Op 13 januari 2025 schrijft Tiny van den Muijsenberg: "Ik woon al jaren in Drenthe en ben geboren in Roosendaal, waar nog steeds familie woont, dus ik kom er nog regelmatig. Bij toeval kwam ik op je mooie site terecht. Heel interessant. Ik was namelijk op zoek naar spoorhuisjes/ wachthuisjes in Roosendaal, omdat mijn opa en oma hierin hebben gewoond en wel in nummer 23 dat destijds kort bij de kruising Zwaanhoefstraat en Meirestraat stond. Mijn opa Piet Koevoets is er geboren op 8 juni 1885 en overleed op 23 februari 1969. Ik denk dat het huisje in 1970 of 1971 helaas is afgebroken."
 
 
Kaart van Roosendaal, circa 1910. Duidelijk is te zien, dat het stationsemplacement sinds 1907 een flink deel van het nog landelijke Roosendaal in beslag had genomen. Rechtsboven staan de wachterswoningen 23 en 24). Goed is te zien dat WH 23 ten zuidwesten van de overweg staat, en zo ook WH 24 bij de Gastelseweg aan het voormalige tracé van het spoor.
 
De dikke zwarte lijn is de Meirestraat, een dwarsverbinding vanaf de Bredaseweg naar de buurtschap Klein Kalsdonk. Met de letters A en B worden de beide terreinen aangeduid, waarop van tijd tot tijd paardensportwedstrijden werden gehouden voor de rijken der aarde in Roosendaal en verre omgeving. In latere jaren zakte dat af naar wielersportwedstrijden voor de mindere goden in de samenleving, terwijl de rijken zich voortaan meer gingen bekommeren om een mooie automobiel met chauffeur.
 
Ten noorden van het sportterrein B lag steenfabriek 'Kalsdonk', die in in 1905 speciaal was gebouwd om stenen te bakken voor de vele nieuwe gebouwen op het nieuwe spoorwegemplacement. Een voormalig opzichter van Weg & Werken had zijn kans schoon gezien om een graantje mee te pikken van de immense nieuwbouw met alles erop en eraan. Hij nam ontslag en liet een steenfabriek op Kalsdonk bouwen, zodat hij een voorsprong kreeg op alle concurrenten vanwege de geringe transportkosten. Dat waren immers zijn eerste verdiensten.
 
Terwijl wachterswoning 24 later aan de Gastelseweg 276 stond, lag nummer 23 aan de Leemstraat 2. Die straat wordt op de kaart aangeduid in een geel-groene kleur en ging verder in oostelijke richting. Na de vestiging van Philips en vele andere bedrijven heette het hier Zwaanhoefstraat.
 
 
Een foto uit het najaar van 1944 van de Royal Air Force geeft de situatie van het gebied in latere jaren goed aan. De cijfers staan voor:
1. Het tractiedepot van de NS in de hoek van de toenmalige Bosstraat en de Lepelstraat.

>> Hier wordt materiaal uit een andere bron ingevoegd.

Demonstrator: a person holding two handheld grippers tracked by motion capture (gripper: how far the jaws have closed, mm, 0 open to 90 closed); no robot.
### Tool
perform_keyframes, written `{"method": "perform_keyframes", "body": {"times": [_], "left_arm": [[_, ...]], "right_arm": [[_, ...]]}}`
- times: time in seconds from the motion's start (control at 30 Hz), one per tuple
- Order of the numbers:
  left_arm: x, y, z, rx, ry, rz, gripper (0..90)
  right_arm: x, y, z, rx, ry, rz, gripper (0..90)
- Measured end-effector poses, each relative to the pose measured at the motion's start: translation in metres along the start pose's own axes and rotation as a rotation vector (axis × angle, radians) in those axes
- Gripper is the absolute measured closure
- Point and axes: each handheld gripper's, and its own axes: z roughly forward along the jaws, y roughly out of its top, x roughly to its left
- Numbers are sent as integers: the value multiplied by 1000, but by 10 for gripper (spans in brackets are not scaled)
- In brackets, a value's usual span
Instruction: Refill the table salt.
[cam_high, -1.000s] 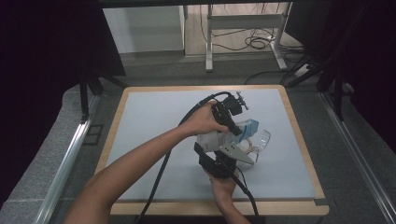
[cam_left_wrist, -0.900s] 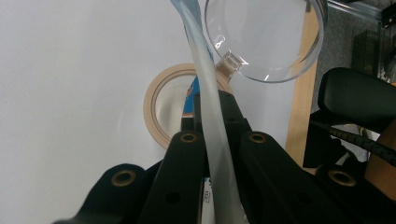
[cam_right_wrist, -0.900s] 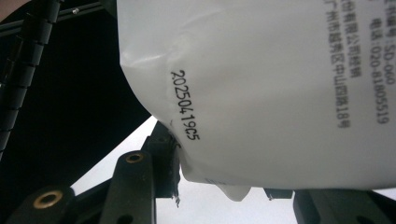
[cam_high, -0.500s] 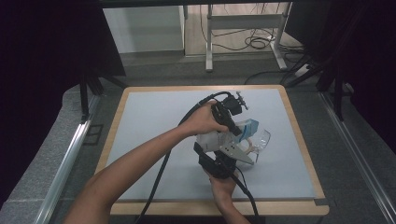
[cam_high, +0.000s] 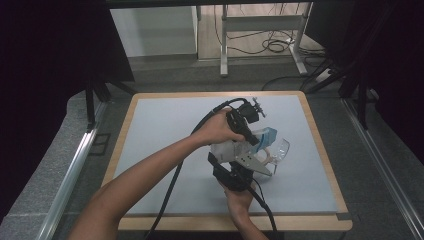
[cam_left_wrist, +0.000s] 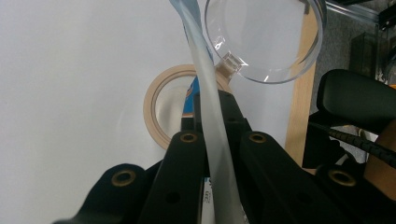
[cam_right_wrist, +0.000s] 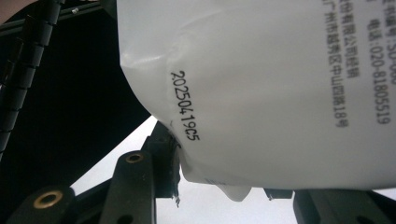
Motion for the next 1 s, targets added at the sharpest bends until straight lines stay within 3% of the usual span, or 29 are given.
{"method": "perform_keyframes", "body": {"times": [0.67,1.0], "left_arm": [[1,-1,0,0,-9,-4,899],[2,-1,-1,4,-10,-4,898]], "right_arm": [[1,2,-2,6,9,10,561],[1,1,-2,14,9,-12,562]]}}
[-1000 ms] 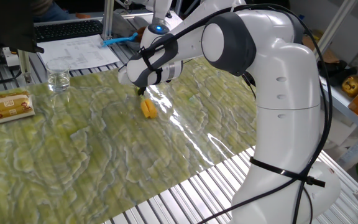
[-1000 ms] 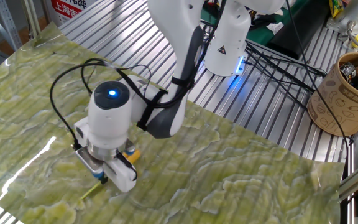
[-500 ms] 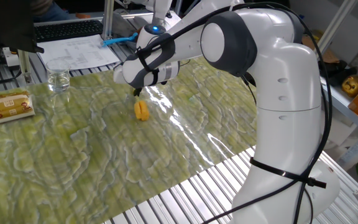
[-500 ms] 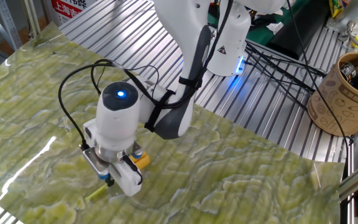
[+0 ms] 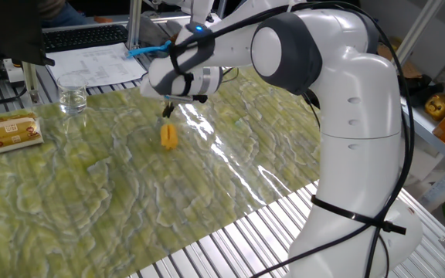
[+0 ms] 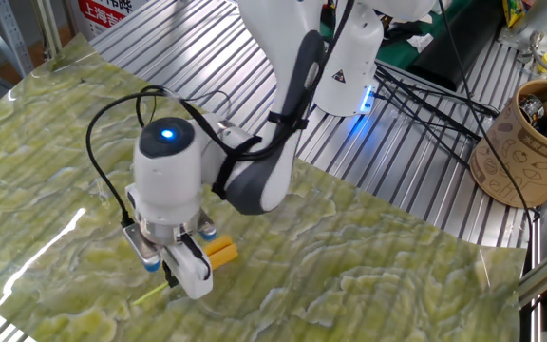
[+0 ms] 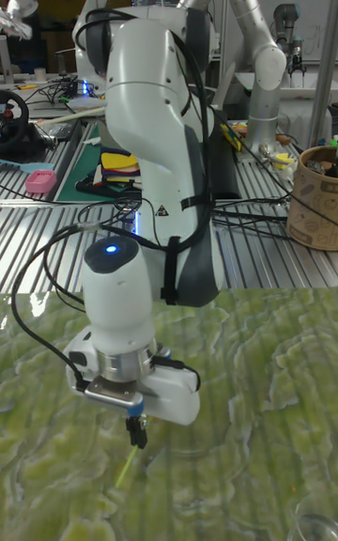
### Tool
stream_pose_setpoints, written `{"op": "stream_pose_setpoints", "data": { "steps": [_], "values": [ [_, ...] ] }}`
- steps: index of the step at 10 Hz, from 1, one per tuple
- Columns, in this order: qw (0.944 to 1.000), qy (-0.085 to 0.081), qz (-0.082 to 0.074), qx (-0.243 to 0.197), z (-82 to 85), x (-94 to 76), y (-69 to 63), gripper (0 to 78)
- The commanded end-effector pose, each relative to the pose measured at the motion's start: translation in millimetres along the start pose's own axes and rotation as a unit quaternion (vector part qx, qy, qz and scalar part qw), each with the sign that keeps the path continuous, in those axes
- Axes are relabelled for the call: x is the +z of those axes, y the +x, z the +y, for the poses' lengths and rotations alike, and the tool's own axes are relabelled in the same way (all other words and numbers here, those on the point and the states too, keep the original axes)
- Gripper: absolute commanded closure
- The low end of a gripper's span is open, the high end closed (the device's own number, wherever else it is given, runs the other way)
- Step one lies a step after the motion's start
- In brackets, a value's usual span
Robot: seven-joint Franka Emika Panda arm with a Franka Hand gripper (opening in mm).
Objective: Scrub the table with a brush
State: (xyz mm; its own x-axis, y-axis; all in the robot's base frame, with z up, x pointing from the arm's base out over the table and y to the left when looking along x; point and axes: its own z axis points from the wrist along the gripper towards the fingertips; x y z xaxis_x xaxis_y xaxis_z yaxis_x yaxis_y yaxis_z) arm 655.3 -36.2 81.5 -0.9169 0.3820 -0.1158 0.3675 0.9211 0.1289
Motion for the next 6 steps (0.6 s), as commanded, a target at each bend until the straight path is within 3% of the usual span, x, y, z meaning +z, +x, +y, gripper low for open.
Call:
{"op": "stream_pose_setpoints", "data": {
  "steps": [1, 2, 4, 5, 6],
  "values": [
    [0.9974, -0.05, 0.023, 0.047, 1.7, -2.2, -4.9, 76.4],
    [0.9959, -0.062, 0.028, 0.06, 1.9, -2.0, -5.6, 76.4],
    [0.9959, -0.069, 0.007, 0.058, 1.8, 2.6, -5.6, 76.4],
    [0.9966, -0.07, -0.013, 0.041, 1.4, 13.5, -6.1, 76.4],
    [0.9976, -0.06, -0.022, 0.029, 1.1, 19.0, -6.5, 76.4]
  ]
}}
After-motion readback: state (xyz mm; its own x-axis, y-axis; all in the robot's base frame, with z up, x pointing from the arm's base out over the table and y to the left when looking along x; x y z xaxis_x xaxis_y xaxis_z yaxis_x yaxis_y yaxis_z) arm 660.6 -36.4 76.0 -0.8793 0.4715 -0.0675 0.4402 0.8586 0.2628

2. De ringoven van de steenfabriek op Kalsdonk, waar in de jaren 1905-1907 alle stenen voor de nieuwbouw voor het station werden gebakken. Waaruit de leem vandaan kwam, is duidelijk te zien aan het 'zwarte water' ten zuiden van de fabriek. Ten oosten van de fabriek liggen de langgerekte droogloodsen. Ten noorden van de fabriek ligt het 'Red Bandsportpark'.
3. De wachterswoning 23 aan de Leemstraat.
4. De wachterswoning 24 aan de Gastelseweg.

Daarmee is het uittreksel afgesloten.